Look up “survivor” in the unabridged dictionary and you’re bound to see a picture of New York rocker Walter Lure’s porkpie-hatted mug. Present at the creation of punk (CBGB’s, class of ’75), Lure was the “other” guitarist-singer-songwriter in Johnny Thunders’ Heartbreakers. He brought a soupçon of Bowery authenticity (and the heroin plague) to the nascent U.K. punk scene when he joined the Sex Pistols’ ill-fated 1976 Anarchy Tour. The Heartbreakers ceased operations permanently in the early ’90s when founding members and ex-New York Dolls, Thunders and Jerry Nolan, succumbed to lifestyle consequences.

Lure’s latter-day band, the Waldos – whose raucous 1995 CD, Rent Party, goes for big bucks today if you can find it – has also endured several members’ deaths. Undaunted, he continues gigging sporadically around New York City while working as a stockbroker (really!). In 2007, he undertook a brief European tour with a pickup outfit (“my band of Belgians”), like a punk-rock Chuck Berry.

Ten of Live in Berlin’s 14 tracks, including signature songs “Too Much Junkie Business” and the Dee Dee Ramone-penned “Chinese Rocks,” are from the Heartbreakers’ songbook, reflecting Lure’s sizable contribution to their repertoire. The HBs were known for their splenetic onstage repartee, but the mature Waldo has toned down his persona, from wiseass thug to likable lug.
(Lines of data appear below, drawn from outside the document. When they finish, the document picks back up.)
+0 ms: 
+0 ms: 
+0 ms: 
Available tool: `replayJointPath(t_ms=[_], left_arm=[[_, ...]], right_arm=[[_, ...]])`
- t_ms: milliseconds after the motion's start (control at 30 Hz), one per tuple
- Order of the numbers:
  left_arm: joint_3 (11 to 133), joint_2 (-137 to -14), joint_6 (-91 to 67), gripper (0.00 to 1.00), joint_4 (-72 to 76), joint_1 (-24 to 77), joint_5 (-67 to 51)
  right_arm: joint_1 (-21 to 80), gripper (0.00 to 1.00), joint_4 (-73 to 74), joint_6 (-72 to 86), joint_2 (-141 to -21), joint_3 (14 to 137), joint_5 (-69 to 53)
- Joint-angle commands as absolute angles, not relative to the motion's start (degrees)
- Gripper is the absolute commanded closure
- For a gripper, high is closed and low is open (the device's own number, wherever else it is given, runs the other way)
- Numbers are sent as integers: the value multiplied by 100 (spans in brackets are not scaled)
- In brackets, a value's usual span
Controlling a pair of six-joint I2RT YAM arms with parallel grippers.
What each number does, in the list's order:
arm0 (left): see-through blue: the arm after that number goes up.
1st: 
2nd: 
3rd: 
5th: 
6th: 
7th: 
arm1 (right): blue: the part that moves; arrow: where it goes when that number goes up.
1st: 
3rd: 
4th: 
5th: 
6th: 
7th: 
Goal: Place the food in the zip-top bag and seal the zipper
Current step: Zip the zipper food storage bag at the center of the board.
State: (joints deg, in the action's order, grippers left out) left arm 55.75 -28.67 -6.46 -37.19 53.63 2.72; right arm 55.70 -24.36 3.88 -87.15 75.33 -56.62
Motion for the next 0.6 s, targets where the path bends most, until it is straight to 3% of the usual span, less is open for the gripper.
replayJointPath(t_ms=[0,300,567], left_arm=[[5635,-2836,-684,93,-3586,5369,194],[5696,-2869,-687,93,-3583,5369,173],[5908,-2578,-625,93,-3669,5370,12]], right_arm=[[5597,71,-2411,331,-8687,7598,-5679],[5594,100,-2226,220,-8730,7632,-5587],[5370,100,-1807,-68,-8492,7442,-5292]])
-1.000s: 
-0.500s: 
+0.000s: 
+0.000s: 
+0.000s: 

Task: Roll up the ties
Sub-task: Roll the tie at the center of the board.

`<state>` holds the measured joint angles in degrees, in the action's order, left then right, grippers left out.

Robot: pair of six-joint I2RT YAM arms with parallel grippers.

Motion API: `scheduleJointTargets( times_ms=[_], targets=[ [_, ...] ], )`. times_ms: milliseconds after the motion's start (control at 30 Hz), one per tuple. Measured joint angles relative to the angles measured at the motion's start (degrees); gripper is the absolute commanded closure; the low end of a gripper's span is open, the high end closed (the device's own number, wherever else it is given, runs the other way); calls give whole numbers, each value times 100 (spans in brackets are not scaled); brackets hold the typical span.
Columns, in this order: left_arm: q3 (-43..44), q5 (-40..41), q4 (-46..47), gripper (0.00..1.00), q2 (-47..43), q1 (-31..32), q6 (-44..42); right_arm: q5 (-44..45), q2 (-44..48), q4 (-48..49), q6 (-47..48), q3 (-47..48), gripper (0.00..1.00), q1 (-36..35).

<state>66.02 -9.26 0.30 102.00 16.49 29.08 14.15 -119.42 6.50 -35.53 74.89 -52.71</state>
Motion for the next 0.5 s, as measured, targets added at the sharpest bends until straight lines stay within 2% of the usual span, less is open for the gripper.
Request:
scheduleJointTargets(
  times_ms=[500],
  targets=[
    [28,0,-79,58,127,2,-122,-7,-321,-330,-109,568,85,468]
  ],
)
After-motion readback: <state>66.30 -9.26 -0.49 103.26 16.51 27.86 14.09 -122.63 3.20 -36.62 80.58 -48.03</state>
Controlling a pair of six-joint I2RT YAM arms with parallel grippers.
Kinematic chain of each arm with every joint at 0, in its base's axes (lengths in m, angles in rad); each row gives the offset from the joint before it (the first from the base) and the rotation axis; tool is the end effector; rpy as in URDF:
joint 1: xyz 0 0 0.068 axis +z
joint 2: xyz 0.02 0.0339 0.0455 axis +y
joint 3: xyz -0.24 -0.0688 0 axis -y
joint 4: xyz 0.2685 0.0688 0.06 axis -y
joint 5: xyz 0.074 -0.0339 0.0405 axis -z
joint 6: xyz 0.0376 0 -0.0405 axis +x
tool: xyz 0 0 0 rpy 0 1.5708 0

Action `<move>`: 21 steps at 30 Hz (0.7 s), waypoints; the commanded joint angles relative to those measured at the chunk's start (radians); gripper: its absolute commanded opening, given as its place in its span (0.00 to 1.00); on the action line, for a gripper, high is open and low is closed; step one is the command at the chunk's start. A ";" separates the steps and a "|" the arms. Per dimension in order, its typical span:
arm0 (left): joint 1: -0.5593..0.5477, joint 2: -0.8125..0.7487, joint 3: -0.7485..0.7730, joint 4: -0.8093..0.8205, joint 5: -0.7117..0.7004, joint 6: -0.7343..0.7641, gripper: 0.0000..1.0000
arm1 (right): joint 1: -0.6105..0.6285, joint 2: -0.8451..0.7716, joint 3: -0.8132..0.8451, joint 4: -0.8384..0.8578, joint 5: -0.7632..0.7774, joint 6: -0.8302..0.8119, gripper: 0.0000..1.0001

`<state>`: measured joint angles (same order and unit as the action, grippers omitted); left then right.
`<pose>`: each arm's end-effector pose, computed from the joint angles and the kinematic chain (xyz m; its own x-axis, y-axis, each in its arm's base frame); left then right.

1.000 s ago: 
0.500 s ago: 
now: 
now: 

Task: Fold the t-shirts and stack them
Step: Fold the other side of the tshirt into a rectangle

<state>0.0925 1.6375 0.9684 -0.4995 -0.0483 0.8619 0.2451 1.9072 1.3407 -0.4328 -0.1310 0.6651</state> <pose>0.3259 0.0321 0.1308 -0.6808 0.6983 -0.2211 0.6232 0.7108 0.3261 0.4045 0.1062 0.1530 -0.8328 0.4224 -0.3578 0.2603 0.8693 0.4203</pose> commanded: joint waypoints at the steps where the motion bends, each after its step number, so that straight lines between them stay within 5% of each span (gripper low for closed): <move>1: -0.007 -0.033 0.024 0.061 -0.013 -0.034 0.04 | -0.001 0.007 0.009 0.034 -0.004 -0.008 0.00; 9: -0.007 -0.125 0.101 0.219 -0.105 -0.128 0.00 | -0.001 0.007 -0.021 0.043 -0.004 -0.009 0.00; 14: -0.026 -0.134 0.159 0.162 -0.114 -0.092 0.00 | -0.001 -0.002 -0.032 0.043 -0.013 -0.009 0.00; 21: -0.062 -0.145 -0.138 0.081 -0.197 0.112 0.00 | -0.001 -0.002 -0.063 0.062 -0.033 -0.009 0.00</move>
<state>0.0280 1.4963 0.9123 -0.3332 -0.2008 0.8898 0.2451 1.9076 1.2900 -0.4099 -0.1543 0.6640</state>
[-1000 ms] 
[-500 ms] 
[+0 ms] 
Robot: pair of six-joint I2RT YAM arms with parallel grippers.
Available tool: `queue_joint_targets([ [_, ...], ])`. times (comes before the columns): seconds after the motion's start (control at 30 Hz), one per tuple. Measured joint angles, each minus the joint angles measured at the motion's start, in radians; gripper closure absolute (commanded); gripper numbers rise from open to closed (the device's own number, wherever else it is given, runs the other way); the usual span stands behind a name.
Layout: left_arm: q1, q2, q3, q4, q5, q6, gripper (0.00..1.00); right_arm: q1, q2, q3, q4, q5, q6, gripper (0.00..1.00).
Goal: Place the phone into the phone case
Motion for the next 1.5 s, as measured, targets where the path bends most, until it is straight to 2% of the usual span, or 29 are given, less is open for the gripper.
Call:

His Bowery boy’s bark, thunderous chords, and double-stop bends are still intact, however, and rather than sounding haunted by his ghost-filled past, he sounds triumphant, buoyed by the European band and the crowd’s enthusiasm. Only non-snazz aspect: a couple of sub-par vocal turns by guitar foil Dee Jaywalker. While hardly supplanting the HBs’ classic Live At Max’s Kansas City, this set is a guaranteed ear-opener for anyone who thinks “old-school punk” means Suicidal Tendencies.